Localized PtdIns 3,5-P2 synthesis to regulate early endosome dynamics and fusion.

Perturbations in the intracellular PtdIns 3,5-P2 pool or the downstream transmission of PtdIns 3,5-P2 signals often result in a gradual development of gross morphological changes in the pleiomorphic multivesicular endosomes, culminating with the appearance of cytoplasmic vacuoles. To identify the onset of PtdIns 3,5-P2 functional requirements along the endocytic system, in this study we characterized the morphological changes associated with early expression of the dominant-negative kinase-deficient form (K1831E) of the PtdIns 3,5-P2-producing kinase PIKfyve, before the formation of cytoplasmic vacuoles in transfected COS cells.

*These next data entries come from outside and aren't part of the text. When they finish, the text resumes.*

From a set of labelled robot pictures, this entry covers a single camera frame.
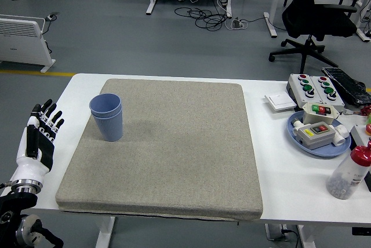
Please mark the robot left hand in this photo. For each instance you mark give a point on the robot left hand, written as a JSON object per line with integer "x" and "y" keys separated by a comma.
{"x": 29, "y": 167}

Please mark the blue ribbed cup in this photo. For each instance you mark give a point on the blue ribbed cup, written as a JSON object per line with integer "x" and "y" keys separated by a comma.
{"x": 110, "y": 129}
{"x": 104, "y": 105}

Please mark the white table leg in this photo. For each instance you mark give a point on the white table leg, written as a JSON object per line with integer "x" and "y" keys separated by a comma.
{"x": 304, "y": 237}
{"x": 104, "y": 232}

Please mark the white panel heater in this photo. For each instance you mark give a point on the white panel heater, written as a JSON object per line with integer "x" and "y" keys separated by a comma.
{"x": 20, "y": 42}

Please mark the grey-brown mat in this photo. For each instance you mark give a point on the grey-brown mat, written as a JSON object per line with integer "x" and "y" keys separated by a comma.
{"x": 188, "y": 158}

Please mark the white plug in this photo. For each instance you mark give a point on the white plug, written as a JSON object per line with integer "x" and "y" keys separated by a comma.
{"x": 297, "y": 127}

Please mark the white four-button control box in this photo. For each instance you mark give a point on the white four-button control box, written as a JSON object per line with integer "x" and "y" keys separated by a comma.
{"x": 323, "y": 90}
{"x": 298, "y": 85}

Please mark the blue plate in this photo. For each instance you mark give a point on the blue plate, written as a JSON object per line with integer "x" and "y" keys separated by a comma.
{"x": 327, "y": 151}

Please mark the white plastic pipe fitting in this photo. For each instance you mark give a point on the white plastic pipe fitting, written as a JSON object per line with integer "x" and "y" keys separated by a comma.
{"x": 341, "y": 136}

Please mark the red-capped clear screw bottle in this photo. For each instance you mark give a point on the red-capped clear screw bottle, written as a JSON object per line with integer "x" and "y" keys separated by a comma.
{"x": 345, "y": 178}

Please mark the black office chair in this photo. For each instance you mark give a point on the black office chair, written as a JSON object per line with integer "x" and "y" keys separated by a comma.
{"x": 319, "y": 19}

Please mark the black keyboard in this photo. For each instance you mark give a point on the black keyboard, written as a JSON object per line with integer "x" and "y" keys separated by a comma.
{"x": 347, "y": 85}

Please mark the white box with orange button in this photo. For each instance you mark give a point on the white box with orange button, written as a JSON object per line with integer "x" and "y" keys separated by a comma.
{"x": 359, "y": 136}

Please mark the black control box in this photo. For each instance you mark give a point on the black control box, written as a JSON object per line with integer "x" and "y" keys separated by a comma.
{"x": 361, "y": 230}

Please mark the white wall switch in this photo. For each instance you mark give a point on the white wall switch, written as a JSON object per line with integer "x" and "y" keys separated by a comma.
{"x": 280, "y": 101}

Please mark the grey yellow-label switch box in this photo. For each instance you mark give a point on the grey yellow-label switch box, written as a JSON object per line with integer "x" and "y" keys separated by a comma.
{"x": 314, "y": 139}

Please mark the white green-red switch box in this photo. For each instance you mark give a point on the white green-red switch box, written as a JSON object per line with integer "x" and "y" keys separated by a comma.
{"x": 311, "y": 116}

Enlarged PIKfyveK1831E-positive vesicles co-localizing with dilated EEA1- and Rab5aWT-positive perinuclear endosomes were observed (WT, wild type). This was dependent on the presence of active forms of Rab5 and the generation of PtdIns 3-P-enriched platforms on early endosomess. Because PIKfyveWT did not substantially colocalize with EEA1- or Rab5-positive endosomes in COS cells, the dynamic PIKfyve-catalyzed PtdIns 3-to-PtdIns 3,5-P2 switch was suggested to drive away PIKfyveWT from early endosomes toward later compartments. Late endosomes/lysosomes marked by LAMP1 or Rab7 were dislocated from their typical perinuclear position upon PIKfyve(K1831E) early expression. Cytosols derived from cells stably expressing PIKfyveK1831E stimulated endosome fusion in vitro, whereas PIKfyveWT-enriched cytosols had the opposite effect, consistent with PtdIns 3,5-P2 production negatively regulating the endosome fusion. Together, our data indicate that PtdIns 3,5-P2 defines specific endosome platforms at the onset of the degradation pathway to regulate the complex process of membrane remodeling and dynamics.